Friday, April 25, 2008

Distraction


There's so much light spilling through the windows I thought it was later than it is. I usually have a good sense of time and don't often have to look at the clock to tell what time it is, rather knowing almost intuitively from the position of the sun, but my intuition is off this morning. I guess it's because I didn't wake up until 6:30 instead of my usual 4 a.m. I don't know where they move to morning person came from or why after decades of shunning dawn, except when I stayed up all night, I feel ready to get out of bed and get on with my day. I'd say it's moving closer to becoming a senior but that seems like a too easy answer and doesn't really answer anything. I still stay up until pretty late, although sometimes I am ready to crawl into bed at 9 p.m., and sometimes even 8 p.m., after long full days of work. Then there is a reason to get up in the dark hours before the sun pushes up over the horizon. Maybe it's the birds that start singing the sun up even before it's ready to stretch forth it's gaze and spill molten light over the distance that wake me, except that I'm usually up before they are. I do remember when it first happened -- at the cabin.

There were no blinds or curtains or drapes or anything at the windows in the cabin and I moved the bed so I could see the sun rise through the pines in lock step formation down the hill. A woodpecker began his tap-tap-tap-tapping in high speed staccato and the sound drilled into my dreams, tap-tap-tapping on my shoulder to get my attention. I'd brush it off and plunge back into my dreams when the first golden spears struck my eyelids and bored down into my dreams. I'd burrow deeper into the covers but the light bent and twisted and found me again while the woodpecker tap-tap-tapped more insistently.
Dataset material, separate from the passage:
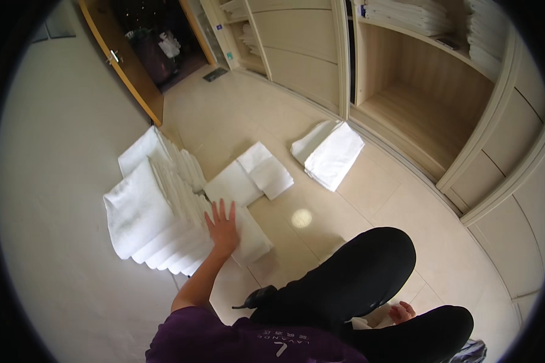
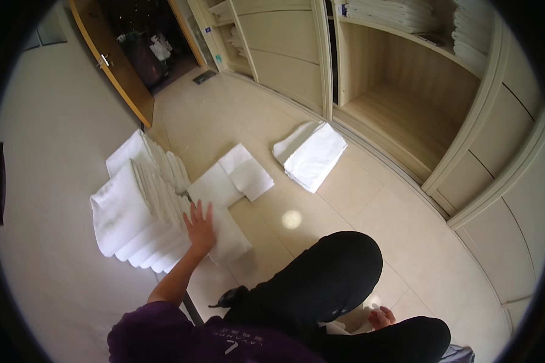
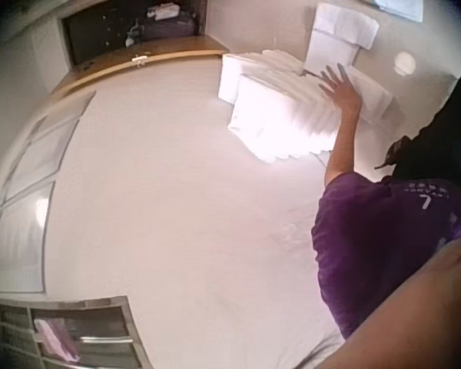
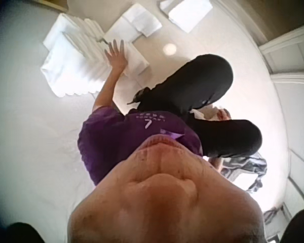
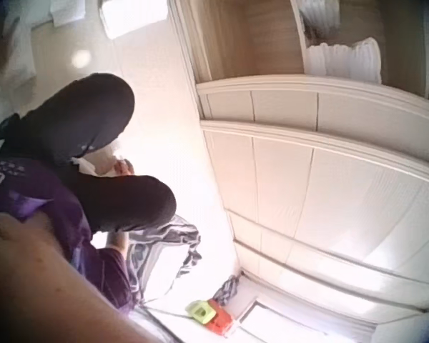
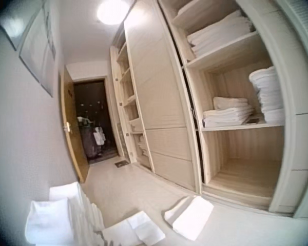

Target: The person repeatedly folds towels lengthwise and crosswise on the floor by hand and places each folded towel onto a stack.

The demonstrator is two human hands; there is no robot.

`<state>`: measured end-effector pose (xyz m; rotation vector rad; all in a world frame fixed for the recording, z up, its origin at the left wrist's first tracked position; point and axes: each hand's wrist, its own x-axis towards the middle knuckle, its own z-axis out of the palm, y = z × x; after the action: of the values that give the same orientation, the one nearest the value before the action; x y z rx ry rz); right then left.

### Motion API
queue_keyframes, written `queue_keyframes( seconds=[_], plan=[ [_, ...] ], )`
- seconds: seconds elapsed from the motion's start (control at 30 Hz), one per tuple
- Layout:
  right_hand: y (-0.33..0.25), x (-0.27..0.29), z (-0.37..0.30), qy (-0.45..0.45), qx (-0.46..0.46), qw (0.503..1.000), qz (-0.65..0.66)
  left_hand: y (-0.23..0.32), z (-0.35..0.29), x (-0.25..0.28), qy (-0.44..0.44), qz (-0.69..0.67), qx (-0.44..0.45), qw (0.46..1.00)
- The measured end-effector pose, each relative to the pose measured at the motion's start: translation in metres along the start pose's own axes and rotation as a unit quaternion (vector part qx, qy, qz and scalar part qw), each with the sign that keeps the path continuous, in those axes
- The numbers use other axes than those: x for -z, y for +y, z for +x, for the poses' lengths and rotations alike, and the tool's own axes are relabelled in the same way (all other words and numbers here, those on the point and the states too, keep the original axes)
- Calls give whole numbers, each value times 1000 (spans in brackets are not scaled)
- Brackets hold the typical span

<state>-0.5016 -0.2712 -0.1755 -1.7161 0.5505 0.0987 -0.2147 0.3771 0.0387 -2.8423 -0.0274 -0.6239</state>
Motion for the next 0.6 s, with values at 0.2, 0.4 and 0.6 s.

At first, I grumbled and carped about being waked before the morning was distant enough and then I opened my eyes one morning and was stunned, my usual grumble half carped, as liquid gold showered everything from snow-capped mountains to serried ranks of ragged firs, welling over the dusty window sill and gilding the dusty spider web, turning it into a complicated cat's cradle touched by Midas. I was awed. I didn't need an alarm clock any more as my body and senses tuned to the light and the darkness and the rhythms all around me. I knew the moon's phases as well as my own inner rhythms and welcomed the full rising moon on nights when everything was an ethereal blue and the spider webs danced and drifted on unseen currents like luminous ghosts. Even in the midst of my technological playground, I was intimately aware of the music and movement of the world around me. For the first time in my life, the sun wasn't a heartless taskmaster pulling me from soothing and adventurous dreams to a cold, harsh reality but a soft lover's whisper that illuminated a warm and welcome reality. Glorious morning and mysterious night were playgrounds where I played and danced and breathed with equal joy, one no longer more dear or more welcome than the other.

You could say I'm a morning and a night person now, shifting easily from one to the other as the seasons turn and the earth and sun continue their dance to and fro, far and near.

I have lost a little of that communion in the past few weeks, but it's a temporary loss. It will return when reality settles into a new pattern and there are no other sounds or energies to distract me.